§ **Work task**
Among the lines below, copy exactly those from the one with "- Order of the" through the one with "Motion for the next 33", counting both ends.

§ **Material for the task**
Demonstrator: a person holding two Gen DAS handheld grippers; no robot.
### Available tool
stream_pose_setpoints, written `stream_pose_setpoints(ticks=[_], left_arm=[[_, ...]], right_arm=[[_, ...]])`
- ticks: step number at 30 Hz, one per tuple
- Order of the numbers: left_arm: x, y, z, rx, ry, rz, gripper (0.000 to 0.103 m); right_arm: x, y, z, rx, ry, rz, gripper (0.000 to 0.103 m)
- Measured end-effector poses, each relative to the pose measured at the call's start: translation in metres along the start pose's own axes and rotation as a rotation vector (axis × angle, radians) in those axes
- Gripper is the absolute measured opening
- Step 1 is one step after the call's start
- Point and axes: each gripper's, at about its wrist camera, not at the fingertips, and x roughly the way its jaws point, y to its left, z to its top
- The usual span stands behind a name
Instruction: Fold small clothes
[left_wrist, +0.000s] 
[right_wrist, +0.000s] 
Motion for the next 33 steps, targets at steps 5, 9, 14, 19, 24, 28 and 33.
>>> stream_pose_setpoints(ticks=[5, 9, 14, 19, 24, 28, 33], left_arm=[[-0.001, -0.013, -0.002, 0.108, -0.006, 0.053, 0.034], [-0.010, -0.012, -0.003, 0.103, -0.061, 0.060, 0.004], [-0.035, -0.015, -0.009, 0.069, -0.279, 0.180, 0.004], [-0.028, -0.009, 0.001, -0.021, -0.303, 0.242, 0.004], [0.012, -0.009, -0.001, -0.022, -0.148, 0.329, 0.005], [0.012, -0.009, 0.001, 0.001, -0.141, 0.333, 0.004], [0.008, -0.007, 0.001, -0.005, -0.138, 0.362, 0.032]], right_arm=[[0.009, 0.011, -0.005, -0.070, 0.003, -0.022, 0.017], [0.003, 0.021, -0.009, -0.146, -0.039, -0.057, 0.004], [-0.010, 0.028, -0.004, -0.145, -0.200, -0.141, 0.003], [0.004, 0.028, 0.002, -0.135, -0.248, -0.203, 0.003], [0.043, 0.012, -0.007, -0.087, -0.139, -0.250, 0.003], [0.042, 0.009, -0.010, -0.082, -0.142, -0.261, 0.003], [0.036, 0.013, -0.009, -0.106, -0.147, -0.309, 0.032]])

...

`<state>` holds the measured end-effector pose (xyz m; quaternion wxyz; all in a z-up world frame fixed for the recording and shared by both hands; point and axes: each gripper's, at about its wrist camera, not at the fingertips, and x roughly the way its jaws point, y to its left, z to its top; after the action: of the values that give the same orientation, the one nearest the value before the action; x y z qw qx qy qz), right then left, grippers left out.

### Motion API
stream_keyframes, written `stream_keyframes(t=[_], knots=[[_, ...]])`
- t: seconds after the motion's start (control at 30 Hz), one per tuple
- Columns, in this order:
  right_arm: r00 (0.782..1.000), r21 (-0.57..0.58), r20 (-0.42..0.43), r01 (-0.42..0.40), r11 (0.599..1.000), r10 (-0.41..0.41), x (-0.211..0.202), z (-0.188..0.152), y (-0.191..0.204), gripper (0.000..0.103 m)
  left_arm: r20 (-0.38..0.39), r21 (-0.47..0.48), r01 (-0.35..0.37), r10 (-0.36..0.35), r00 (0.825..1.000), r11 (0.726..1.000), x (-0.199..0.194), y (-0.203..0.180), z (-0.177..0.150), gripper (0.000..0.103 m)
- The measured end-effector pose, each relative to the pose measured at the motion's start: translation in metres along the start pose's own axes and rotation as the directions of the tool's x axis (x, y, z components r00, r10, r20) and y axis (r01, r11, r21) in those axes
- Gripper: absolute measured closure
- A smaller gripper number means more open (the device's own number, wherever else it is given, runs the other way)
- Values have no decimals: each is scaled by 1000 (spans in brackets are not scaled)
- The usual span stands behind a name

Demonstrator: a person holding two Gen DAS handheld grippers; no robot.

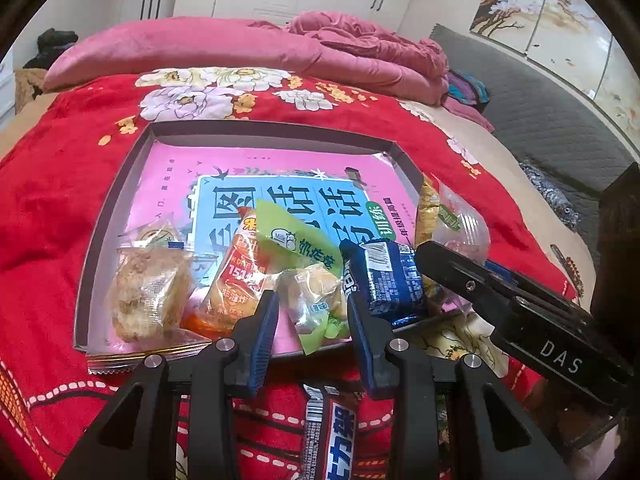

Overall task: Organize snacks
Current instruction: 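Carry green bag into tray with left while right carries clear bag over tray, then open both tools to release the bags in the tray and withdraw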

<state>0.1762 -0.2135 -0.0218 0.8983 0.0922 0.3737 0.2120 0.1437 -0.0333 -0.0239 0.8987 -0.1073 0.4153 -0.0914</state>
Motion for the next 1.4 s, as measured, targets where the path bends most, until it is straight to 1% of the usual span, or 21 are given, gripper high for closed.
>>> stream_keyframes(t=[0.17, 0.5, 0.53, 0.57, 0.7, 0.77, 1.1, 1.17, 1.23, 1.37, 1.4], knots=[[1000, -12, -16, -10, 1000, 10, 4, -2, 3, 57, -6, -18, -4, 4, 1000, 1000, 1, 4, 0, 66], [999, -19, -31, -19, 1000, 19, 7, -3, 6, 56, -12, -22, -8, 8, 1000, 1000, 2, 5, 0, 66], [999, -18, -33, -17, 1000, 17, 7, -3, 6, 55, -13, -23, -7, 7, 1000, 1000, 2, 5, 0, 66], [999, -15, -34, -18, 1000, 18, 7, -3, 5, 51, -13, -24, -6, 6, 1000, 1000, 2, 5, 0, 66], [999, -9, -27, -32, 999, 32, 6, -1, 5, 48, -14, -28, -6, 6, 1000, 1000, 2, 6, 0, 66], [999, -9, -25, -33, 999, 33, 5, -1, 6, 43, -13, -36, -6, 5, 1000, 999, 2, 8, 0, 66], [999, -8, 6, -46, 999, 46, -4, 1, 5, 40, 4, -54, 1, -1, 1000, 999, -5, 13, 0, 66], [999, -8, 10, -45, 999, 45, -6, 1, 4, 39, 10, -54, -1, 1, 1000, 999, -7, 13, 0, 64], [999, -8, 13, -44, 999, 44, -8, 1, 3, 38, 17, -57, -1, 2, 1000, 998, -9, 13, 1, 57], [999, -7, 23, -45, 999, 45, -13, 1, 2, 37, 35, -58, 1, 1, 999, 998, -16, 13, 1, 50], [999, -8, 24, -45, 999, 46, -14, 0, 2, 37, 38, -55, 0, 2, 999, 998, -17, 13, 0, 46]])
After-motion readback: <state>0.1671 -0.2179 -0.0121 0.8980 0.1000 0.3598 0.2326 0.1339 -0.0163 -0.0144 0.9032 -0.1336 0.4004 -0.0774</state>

§ **Output of the exercise**
- Order of the numbers: left_arm: x, y, z, rx, ry, rz, gripper (0.000 to 0.103 m); right_arm: x, y, z, rx, ry, rz, gripper (0.000 to 0.103 m)
- Measured end-effector poses, each relative to the pose measured at the call's start: translation in metres along the start pose's own axes and rotation as a rotation vector (axis × angle, radians) in those axes
- Gripper is the absolute measured opening
- Step 1 is one step after the call's start
- Point and axes: each gripper's, at about its wrist camera, not at the fingertips, and x roughly the way its jaws point, y to its left, z to its top
- The usual span stands behind a name
Instruction: Fold small clothes
[left_wrist, +0.000s] 
[right_wrist, +0.000s] 
Motion for the next 33 steps, targets at steps 5, 9, 14, 19, 24, 28 and 33.

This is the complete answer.